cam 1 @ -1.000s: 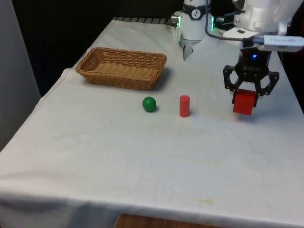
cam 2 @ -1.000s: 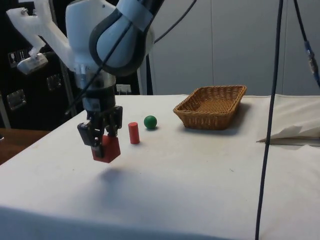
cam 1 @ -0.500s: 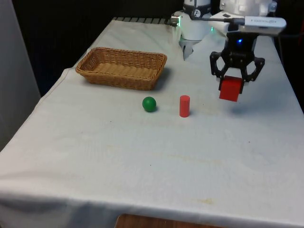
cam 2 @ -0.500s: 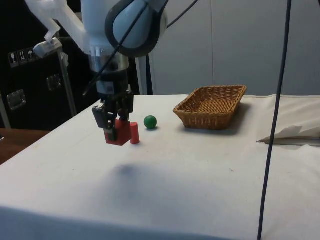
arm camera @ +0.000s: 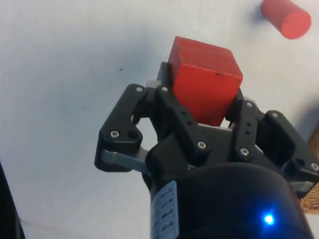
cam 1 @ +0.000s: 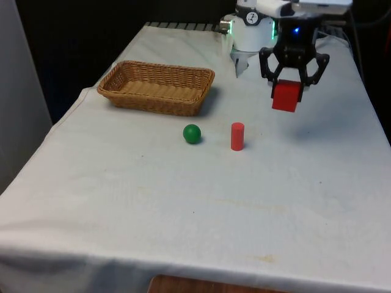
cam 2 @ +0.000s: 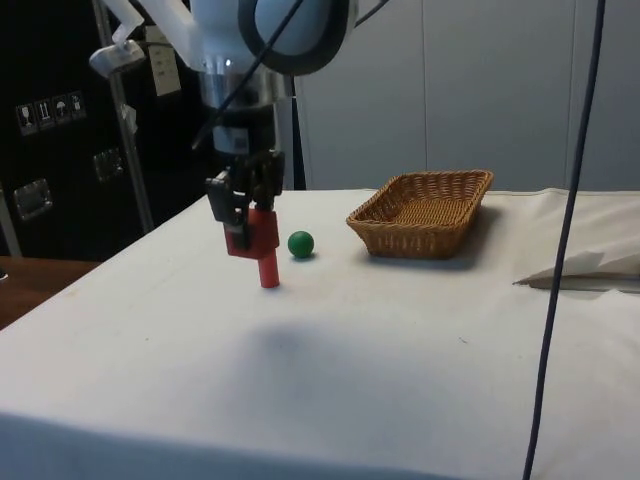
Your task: Pick up the object to the left of the cylinder and place it into the basket.
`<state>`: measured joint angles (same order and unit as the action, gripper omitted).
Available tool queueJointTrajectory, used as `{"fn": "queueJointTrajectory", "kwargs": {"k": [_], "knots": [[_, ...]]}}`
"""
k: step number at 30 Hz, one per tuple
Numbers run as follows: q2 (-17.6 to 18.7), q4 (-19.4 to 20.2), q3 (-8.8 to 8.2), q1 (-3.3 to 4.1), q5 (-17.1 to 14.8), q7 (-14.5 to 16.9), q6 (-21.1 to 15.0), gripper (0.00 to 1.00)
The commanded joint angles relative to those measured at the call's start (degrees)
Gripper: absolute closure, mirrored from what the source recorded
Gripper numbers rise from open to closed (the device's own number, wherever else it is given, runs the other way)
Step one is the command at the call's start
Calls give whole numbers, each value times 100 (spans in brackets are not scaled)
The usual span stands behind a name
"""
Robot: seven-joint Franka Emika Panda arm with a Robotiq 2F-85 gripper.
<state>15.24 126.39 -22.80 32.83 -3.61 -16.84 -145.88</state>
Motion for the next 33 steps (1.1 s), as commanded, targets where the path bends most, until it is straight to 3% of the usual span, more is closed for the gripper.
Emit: {"fn": "queueJointTrajectory", "kwargs": {"k": [1,4,17,29,33], "knots": [[-80,52,-40,6,69,-6,23,100],[-92,52,-29,-6,40,17,23,100],[-859,625,-258,-86,384,189,74,100],[-1272,957,-510,-166,498,550,63,100],[-1318,997,-584,-183,407,751,80,100]]}}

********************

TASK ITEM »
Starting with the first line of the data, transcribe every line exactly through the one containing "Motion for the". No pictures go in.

TASK RESPONSE »
cam 1 @ -1.000s: 
cam 2 @ -1.000s: 
cam 1 @ -0.500s: 
cam 2 @ -0.500s: 
arm camera @ +0.000s: 
cam 1 @ +0.000s: 
cam 2 @ +0.000s: 
Your task: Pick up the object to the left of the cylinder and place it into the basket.
`<state>`: measured joint angles (same order and unit as the action, gripper omitted).
Available tool queueJointTrajectory, used as `{"fn": "queueJointTrajectory", "kwargs": {"k": [_], "knots": [[_, ...]]}}`
"""
k: step number at 30 Hz, one per tuple
Numbers run as follows: q2 (-17.6 to 18.7), q4 (-19.4 to 20.2), q3 (-8.8 to 8.2), q1 (-3.3 to 4.1), q5 (-17.1 to 14.8), q7 (-14.5 to 16.9), q6 (-21.1 to 15.0), gripper (0.00 to 1.00)
The commanded joint angles relative to those measured at the call's start (degrees)
Gripper: absolute closure, mirrored from what the source recorded
Gripper numbers rise from open to closed (the device's own number, wherever else it is given, runs the other way)
Step one is the command at the call's start
Calls give whole numbers, each value times 100 (spans in brackets are not scaled)
The usual span stands behind a name
"""
Robot: seven-joint Franka Emika Panda arm with a Robotiq 2F-85 gripper.
<state>15.24 126.39 -22.80 32.83 -3.61 -16.84 -145.88</state>
Motion for the next 33 steps (1.1 s), as commanded, targets where the path bends most, until it is straight to 3% of the usual span, more is closed for the gripper.

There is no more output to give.